*EXERCISE REQUIREMENTS*: Please reproduce the listing in full, exactly as given.

*RECORDED INFORMATION*:
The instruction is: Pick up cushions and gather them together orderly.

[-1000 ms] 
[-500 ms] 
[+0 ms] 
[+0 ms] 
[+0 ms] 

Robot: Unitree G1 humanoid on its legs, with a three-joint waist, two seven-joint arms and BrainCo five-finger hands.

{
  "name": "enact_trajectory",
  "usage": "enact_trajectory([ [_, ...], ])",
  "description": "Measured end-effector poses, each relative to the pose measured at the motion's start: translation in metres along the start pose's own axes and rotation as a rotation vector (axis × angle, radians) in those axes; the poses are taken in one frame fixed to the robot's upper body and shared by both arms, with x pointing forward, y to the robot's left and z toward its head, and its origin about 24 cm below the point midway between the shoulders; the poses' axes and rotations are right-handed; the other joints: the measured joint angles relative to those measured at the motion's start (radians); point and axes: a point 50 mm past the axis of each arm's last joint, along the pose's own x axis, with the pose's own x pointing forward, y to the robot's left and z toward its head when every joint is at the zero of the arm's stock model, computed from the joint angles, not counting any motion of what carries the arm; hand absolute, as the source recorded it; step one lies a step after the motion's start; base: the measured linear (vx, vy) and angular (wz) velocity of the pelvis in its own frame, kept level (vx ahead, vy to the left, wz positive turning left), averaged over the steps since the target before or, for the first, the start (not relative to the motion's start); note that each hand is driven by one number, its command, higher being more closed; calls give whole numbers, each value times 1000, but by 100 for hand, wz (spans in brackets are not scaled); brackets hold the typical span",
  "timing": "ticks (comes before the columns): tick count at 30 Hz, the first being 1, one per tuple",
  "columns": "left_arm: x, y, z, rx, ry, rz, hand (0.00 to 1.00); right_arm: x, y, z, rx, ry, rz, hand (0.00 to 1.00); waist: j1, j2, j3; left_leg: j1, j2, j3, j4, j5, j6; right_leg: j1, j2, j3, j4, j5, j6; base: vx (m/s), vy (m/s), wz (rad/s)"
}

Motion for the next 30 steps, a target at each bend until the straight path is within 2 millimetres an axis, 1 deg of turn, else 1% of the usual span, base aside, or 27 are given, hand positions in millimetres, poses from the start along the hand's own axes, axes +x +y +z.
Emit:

*RESULT FOR THIS EXERCISE*:
The instruction is: Pick up cushions and gather them together orderly.

[-1000 ms] 
[-500 ms] 
[+0 ms] 
[+0 ms] 
[+0 ms] 

Robot: Unitree G1 humanoid on its legs, with a three-joint waist, two seven-joint arms and BrainCo five-finger hands.

{
  "name": "enact_trajectory",
  "usage": "enact_trajectory([ [_, ...], ])",
  "description": "Measured end-effector poses, each relative to the pose measured at the motion's start: translation in metres along the start pose's own axes and rotation as a rotation vector (axis × angle, radians) in those axes; the poses are taken in one frame fixed to the robot's upper body and shared by both arms, with x pointing forward, y to the robot's left and z toward its head, and its origin about 24 cm below the point midway between the shoulders; the poses' axes and rotations are right-handed; the other joints: the measured joint angles relative to those measured at the motion's start (radians); point and axes: a point 50 mm past the axis of each arm's last joint, along the pose's own x axis, with the pose's own x pointing forward, y to the robot's left and z toward its head when every joint is at the zero of the arm's stock model, computed from the joint angles, not counting any motion of what carries the arm; hand absolute, as the source recorded it; step one lies a step after the motion's start; base: the measured linear (vx, vy) and angular (wz) velocity of the pelvis in its own frame, kept level (vx ahead, vy to the left, wz positive turning left), averaged over the steps since the target before or, for the first, the start (not relative to the motion's start); note that each hand is driven by one number, its command, higher being more closed; calls give whole numbers, each value times 1000, but by 100 for hand, wz (spans in brackets are not scaled); brackets hold the typical span",
  "timing": "ticks (comes before the columns): tick count at 30 Hz, the first being 1, one per tuple",
  "columns": "left_arm: x, y, z, rx, ry, rz, hand (0.00 to 1.00); right_arm: x, y, z, rx, ry, rz, hand (0.00 to 1.00); waist: j1, j2, j3; left_leg: j1, j2, j3, j4, j5, j6; right_leg: j1, j2, j3, j4, j5, j6; base: vx (m/s), vy (m/s), wz (rad/s)"
}

Motion for the next 30 steps, a target at each bend until the straight path is within 2 millimetres an axis, 1 deg of turn, else 1% of the usual span, base aside, or 27 are given, hand positions in millimetres, poses from the start along the hand's own axes, axes +x +y +z.
Emit:

There is no more output for this exercise.